First, in the step S101, the acquisition unit 312 acquires one or more original images from the memory 311. Next, in the step S102, the calculation unit 313 sets a defocus amount for the original image, and generates a blurred image in which the defocus blur corresponding to the defocus amount is added to the original image. A shape of the defocus blur changes depending on the magnification variation and diaphragm of the optical system 321. The defocus blur also changes depending on the focal length of the optical system 321 and the defocus amount of the object at that time. The defocus blur also changes depending on the image height and azimuth. In an attempt to comprehensively train the machine learning model that can convert all of these defocus blurs, a plurality of blurred images may be generated by using a plurality of defocus blurs generated in the optical system 321. In the conversion of the blurring effect, the focused object that is not defocused may be maintained before and after the conversion. Since it is necessary to train the machine learning model so as to maintain the focused object, a blurred image with a defocus amount of 0 is also generated. The blurred image with a defocus amount of 0 may not be blurred, or may be blurred by the aberration or diffraction on the focal plane of the optical system 321.

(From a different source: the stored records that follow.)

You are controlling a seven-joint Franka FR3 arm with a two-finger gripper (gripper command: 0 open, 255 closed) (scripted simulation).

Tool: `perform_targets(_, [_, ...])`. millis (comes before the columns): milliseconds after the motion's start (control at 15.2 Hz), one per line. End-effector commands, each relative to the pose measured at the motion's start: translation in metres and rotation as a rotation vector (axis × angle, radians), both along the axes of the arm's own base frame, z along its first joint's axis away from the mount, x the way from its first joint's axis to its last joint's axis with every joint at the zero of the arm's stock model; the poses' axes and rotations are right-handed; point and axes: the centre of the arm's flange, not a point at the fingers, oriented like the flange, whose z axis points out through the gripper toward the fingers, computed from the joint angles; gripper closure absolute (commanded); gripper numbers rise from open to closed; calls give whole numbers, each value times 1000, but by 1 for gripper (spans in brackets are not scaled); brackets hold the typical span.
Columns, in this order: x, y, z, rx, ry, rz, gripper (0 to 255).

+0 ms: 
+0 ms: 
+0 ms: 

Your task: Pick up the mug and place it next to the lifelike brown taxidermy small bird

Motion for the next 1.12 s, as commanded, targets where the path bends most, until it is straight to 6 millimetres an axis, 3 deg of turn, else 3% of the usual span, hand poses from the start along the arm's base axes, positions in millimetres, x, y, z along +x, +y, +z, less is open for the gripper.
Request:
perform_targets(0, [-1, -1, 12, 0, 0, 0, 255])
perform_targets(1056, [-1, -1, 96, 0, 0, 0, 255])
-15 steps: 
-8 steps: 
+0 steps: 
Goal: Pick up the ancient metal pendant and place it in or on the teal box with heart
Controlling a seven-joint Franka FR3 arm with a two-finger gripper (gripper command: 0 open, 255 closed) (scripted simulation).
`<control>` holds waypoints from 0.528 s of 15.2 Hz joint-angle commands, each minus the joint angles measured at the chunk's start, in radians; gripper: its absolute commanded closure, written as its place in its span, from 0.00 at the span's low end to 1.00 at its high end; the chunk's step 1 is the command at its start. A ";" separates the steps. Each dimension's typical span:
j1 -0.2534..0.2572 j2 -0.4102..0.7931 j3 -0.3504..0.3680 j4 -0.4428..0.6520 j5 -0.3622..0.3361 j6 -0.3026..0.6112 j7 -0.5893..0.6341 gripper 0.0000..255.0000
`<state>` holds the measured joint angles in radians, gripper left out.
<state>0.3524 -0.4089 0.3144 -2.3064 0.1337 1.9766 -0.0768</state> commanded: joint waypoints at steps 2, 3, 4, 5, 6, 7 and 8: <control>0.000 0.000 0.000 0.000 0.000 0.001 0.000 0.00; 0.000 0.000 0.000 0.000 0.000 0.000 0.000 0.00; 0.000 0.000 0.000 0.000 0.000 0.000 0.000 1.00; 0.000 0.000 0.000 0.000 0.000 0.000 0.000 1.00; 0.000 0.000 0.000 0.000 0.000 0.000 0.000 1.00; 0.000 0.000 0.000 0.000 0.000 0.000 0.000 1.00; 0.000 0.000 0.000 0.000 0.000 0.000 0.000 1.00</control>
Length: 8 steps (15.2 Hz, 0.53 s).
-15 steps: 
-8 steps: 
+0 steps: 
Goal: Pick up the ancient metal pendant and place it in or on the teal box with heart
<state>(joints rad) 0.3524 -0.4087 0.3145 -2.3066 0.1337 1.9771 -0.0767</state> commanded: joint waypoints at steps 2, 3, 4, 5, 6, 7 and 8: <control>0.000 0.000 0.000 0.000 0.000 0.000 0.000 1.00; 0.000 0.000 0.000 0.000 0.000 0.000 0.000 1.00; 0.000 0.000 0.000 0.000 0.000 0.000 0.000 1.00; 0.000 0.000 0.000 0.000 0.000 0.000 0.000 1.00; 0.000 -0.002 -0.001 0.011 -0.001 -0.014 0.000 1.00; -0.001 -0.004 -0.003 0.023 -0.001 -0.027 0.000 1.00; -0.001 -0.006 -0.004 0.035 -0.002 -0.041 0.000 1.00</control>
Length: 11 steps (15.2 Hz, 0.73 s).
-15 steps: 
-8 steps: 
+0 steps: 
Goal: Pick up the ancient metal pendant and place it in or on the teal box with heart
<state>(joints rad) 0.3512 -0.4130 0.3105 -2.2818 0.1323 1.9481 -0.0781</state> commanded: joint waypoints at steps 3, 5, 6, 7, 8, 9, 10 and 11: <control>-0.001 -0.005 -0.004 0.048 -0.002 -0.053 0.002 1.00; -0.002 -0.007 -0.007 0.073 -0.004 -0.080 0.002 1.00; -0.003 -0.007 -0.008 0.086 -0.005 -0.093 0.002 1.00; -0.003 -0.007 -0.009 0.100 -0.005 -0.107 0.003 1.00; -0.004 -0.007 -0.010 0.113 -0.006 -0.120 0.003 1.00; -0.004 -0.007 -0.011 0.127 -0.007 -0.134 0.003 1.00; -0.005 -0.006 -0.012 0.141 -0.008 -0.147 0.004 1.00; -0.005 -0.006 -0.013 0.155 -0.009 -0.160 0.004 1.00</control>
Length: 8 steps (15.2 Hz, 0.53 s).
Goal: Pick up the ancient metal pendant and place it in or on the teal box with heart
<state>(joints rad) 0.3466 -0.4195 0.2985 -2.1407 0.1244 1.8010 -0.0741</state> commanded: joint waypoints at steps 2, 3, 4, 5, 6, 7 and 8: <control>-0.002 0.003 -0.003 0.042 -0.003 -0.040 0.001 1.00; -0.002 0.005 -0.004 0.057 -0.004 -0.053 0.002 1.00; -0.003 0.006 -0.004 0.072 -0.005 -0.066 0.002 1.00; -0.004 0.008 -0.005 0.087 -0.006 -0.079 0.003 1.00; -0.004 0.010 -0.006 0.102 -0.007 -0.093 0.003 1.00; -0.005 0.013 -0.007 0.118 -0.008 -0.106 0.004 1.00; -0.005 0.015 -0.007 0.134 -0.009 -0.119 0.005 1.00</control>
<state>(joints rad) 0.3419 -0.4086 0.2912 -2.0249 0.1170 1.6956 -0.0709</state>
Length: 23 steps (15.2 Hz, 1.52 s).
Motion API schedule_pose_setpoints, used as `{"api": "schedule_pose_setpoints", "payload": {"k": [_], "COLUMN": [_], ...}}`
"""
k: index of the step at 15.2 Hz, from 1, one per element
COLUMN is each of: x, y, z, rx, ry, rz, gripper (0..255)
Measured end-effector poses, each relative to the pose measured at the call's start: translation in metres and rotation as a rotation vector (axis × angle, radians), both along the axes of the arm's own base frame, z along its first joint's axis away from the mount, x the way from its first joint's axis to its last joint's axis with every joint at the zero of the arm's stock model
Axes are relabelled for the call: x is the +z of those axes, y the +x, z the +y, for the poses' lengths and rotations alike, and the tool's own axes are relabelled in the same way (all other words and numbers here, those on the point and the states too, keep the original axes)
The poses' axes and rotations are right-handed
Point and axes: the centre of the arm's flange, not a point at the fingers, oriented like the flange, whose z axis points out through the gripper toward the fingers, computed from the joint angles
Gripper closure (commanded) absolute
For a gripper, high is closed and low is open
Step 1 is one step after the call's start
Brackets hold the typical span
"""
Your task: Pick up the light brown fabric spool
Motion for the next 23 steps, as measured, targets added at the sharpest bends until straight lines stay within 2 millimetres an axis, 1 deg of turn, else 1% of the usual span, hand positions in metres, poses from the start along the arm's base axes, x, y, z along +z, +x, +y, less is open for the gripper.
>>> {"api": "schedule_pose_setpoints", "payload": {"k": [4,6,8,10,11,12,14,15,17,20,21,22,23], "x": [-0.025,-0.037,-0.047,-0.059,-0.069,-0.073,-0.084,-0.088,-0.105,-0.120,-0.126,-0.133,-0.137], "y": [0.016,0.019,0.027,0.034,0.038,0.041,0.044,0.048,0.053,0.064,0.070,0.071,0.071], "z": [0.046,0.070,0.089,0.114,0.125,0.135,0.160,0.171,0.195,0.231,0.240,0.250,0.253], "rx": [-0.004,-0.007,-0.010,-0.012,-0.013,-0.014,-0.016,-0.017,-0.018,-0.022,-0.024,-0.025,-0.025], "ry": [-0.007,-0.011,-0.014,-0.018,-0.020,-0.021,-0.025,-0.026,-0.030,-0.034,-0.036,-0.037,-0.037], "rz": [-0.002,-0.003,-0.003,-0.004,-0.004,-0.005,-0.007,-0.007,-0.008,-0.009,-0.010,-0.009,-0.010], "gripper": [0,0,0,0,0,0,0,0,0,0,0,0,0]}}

Next, in the step S103, the calculation unit 313 sets the first area based on the blurred image and the threshold of the signal value. Next, in the step S104, the calculation unit 313 generates a first image having the signal value of the original image in the first area. Next, in the step S105, the calculation unit 313 adds the same defocus blur as that in the blurred image to the first image, and generates the first ground truth map. Next, in the step S106, the acquisition unit 312 acquires the ground truth model output. This embodiment trains the machine learning model so as to convert the defocus blur into a disc blur (blur having a circular and flat intensity distribution). Therefore, a disc blur is added to the original image to generate a ground truth model output. However, the shape of the blur to be added is not limited to this example. A disc blur with a spread corresponding to the defocus amount of the blurred image is added. The added disc blur is more blurred than the defocus blur added in the generation of the blurred image. In other words, the disc blur has an MTF (modulation transfer function) lower than that of the defocus blur added in the generation of the blurred image. When the defocus amount is 0, it is the same as the generation of the blurred image.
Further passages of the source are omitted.